**RECORDS TO PROCESS**.

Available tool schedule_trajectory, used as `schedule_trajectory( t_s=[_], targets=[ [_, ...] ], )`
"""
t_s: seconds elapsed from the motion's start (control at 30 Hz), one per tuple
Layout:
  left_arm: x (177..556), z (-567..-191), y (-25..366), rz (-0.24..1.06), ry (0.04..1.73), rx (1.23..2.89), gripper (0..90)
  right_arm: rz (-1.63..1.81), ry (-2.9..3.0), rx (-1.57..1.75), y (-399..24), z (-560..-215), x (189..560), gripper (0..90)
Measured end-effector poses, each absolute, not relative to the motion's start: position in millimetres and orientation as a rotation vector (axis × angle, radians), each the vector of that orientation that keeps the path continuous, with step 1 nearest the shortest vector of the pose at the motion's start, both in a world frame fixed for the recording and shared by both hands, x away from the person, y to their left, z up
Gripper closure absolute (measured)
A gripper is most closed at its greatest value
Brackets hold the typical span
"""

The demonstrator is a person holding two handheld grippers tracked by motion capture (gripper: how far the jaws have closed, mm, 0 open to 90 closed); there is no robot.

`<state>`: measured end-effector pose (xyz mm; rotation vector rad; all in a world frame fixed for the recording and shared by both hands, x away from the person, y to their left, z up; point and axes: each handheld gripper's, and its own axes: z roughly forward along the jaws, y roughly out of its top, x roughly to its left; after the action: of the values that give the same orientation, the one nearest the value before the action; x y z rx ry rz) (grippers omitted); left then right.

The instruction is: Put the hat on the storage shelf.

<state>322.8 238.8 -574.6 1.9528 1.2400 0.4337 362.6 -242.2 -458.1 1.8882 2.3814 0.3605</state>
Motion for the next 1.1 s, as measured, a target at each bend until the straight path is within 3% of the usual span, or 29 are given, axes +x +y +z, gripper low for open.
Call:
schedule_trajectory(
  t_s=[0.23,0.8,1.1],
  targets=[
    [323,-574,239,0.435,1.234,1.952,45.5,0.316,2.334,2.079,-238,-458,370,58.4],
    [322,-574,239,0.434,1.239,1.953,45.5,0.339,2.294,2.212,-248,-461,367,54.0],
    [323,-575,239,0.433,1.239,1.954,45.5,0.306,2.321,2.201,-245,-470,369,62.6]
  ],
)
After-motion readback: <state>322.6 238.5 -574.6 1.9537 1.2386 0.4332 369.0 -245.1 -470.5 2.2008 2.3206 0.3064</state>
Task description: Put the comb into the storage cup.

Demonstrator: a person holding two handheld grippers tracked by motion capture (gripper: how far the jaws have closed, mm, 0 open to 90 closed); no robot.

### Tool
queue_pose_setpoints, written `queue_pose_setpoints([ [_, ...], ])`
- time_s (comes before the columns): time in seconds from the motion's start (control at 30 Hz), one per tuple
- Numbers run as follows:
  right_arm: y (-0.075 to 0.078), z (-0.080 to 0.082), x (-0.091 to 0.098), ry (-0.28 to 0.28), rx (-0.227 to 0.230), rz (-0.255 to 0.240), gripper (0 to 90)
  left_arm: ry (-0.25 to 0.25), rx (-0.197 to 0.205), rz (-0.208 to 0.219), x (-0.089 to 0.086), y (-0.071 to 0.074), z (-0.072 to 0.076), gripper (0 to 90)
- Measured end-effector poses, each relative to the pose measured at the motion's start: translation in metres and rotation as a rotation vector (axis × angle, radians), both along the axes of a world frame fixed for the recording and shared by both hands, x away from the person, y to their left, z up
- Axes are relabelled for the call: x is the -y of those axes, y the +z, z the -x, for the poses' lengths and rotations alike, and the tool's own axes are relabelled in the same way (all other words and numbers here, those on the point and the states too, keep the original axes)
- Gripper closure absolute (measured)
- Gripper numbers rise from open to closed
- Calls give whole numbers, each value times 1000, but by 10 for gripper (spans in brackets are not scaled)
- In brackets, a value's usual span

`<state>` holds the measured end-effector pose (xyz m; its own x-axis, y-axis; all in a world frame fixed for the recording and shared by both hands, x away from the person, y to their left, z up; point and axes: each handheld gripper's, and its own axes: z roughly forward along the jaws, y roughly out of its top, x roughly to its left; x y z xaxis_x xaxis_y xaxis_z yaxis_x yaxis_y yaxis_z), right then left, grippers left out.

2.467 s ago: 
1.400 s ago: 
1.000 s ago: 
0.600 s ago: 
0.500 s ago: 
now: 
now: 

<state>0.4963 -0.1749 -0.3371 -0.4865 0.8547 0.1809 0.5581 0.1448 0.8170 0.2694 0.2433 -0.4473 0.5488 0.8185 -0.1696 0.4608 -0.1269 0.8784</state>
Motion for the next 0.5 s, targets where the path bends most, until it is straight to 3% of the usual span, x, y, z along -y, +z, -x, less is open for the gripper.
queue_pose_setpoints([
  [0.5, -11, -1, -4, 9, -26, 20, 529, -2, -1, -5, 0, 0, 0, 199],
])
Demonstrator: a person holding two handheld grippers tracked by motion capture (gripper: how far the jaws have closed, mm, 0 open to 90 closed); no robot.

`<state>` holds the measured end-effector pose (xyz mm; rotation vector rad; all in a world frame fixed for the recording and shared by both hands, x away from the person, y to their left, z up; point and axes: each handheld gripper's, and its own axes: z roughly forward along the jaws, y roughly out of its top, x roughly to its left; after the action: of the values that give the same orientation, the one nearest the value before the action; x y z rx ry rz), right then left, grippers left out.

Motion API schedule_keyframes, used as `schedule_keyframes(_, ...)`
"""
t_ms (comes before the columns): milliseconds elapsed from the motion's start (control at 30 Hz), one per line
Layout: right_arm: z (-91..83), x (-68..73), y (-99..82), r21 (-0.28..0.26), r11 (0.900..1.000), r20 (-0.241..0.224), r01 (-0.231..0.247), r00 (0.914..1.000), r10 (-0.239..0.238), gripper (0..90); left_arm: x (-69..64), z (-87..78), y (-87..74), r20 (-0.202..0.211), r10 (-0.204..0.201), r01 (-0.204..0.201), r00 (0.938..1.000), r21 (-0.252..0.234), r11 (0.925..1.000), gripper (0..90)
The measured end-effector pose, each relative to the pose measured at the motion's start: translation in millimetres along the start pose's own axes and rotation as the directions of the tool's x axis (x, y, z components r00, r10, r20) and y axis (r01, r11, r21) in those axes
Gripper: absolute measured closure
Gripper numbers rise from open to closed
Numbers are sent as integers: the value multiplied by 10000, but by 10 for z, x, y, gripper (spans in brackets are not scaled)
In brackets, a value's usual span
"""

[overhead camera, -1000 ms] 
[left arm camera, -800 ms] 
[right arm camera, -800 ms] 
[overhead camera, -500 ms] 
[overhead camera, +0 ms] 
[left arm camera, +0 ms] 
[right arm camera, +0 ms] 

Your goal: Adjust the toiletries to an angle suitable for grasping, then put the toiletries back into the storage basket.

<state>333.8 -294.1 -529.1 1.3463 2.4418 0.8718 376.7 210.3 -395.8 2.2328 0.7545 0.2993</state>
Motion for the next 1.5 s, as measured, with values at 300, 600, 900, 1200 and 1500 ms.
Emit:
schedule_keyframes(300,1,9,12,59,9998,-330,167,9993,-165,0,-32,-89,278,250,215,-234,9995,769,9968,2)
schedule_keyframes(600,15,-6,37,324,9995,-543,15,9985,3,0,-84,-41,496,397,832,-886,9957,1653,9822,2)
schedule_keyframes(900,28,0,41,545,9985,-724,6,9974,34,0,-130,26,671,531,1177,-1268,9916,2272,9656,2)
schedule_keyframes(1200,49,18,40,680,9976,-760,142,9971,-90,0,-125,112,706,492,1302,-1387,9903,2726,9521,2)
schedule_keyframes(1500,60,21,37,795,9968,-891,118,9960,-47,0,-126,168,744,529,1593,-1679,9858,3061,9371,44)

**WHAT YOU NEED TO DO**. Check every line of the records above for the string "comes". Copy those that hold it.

**FINISHED EXERCISE**.
- time_s (comes before the columns): time in seconds from the motion's start (control at 30 Hz), one per tuple
t_ms (comes before the columns): milliseconds elapsed from the motion's start (control at 30 Hz), one per line

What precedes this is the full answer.